Par un jugement n° 1600952 du 8 juin 2017, le tribunal administratif de Caen a condamné le CHU de

Caen à verser la somme de 84 520,45 euros à Mme G...F..., la somme de 1 00...

Vu la procédure suivante :

Procédure contentieuse antérieure :

Mme G...F..., M. B...F...et Mme I...F...ont demandé au tribunal administratif de Caen de condamner le centre hospitalier universitaire (CHU) de Caen à leur verser respectivement les sommes de 319 227,04 euros, 8 382,85 euros et 5 000 euros en réparation des préjudices qu'ils estiment avoir subis en raison des fautes commises par cet établissement lors de la prise en charge de Mme G...F...en 2009 et 2010.

Par un jugement n° 1600952 du 8 juin 2017, le tribunal administratif de Caen a condamné le CHU de Caen à verser la somme de 84 520,45 euros à Mme G...F..., la somme de 1 000 euros à M. B...F...et la somme de 4 445,99 euros à la caisse primaire d'assurance maladie du Calvados. Il a rejeté les conclusions de Mme I...F...ainsi que celles de la caisse du régime social des indépendants Auvergne tendant au remboursement de ses débours.

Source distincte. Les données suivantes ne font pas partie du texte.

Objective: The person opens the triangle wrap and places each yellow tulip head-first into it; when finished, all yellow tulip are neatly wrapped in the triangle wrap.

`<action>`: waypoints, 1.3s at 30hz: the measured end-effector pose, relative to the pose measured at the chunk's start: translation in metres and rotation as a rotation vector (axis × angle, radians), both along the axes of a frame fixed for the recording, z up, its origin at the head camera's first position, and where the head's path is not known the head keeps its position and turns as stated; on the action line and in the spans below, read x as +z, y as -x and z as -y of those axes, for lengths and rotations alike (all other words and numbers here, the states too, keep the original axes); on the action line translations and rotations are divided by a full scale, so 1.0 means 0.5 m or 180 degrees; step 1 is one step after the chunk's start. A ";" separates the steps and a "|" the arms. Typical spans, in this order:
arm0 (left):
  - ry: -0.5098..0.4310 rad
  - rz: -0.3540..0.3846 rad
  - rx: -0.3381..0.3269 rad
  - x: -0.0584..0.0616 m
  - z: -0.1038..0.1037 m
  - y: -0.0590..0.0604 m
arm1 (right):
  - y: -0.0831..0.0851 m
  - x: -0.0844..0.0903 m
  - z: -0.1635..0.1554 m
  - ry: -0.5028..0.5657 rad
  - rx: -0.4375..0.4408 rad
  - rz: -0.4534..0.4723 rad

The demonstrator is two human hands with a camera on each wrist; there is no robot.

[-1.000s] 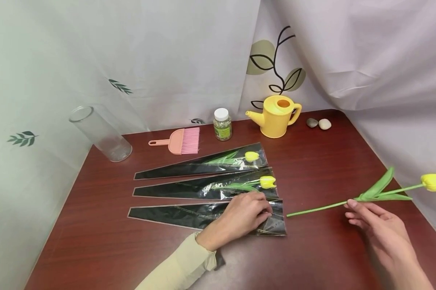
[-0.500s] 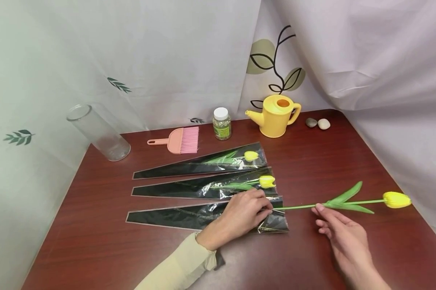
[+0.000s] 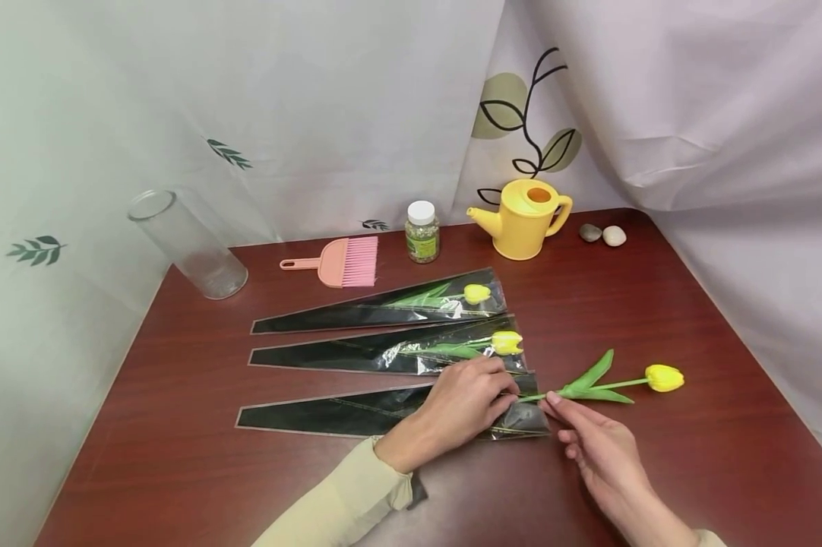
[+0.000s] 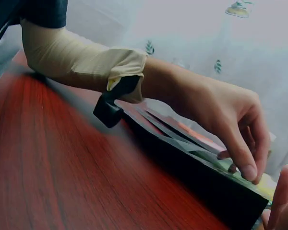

Procédure devant la cour :

I - Par une requête et des mémoires enregistrés le 4 août 2017, le 5 juin 2018 et les 5 janvier, 25 mars et 24 avril 2019 sous le n° 17NT02469, la caisse locale déléguée pour la sécurité sociale des travailleurs indépendants - agence Auvergne, venant aux droits du régime social des indépendants Auvergne, représentée par MeH..., demande à la cour :

1°) d'annuler ce jugement du tribunal administratif de Caen du 8 juin 2017 en tant qu'il a rejeté ses conclusions indemnitaires ;

2°) de condamner le CHU de Caen à lui verser la somme de 78 972,57 euros en remboursement des frais exposés pour la prise en charge de Mme G...F... ;

3°) de mettre à la charge du CHU de Caen la somme de 1 080 euros au titre de l'indemnité forfaitaire prévue par l'article L. 376-1 du code de la sécurité sociale et la somme de 1 000 euros en application des dispositions de l'article L. 761-1 du code de justice administrative.

Elle soutient que :

- la responsabilité du CHU de Caen est engagée ;

- contrairement à ce qu'a jugé le tribunal administratif, elle justifie avoir exposé pour Mme G...F...des dépenses en lien direct avec la faute commise par le CHU de Caen pour un montant de 78 972,57 euros.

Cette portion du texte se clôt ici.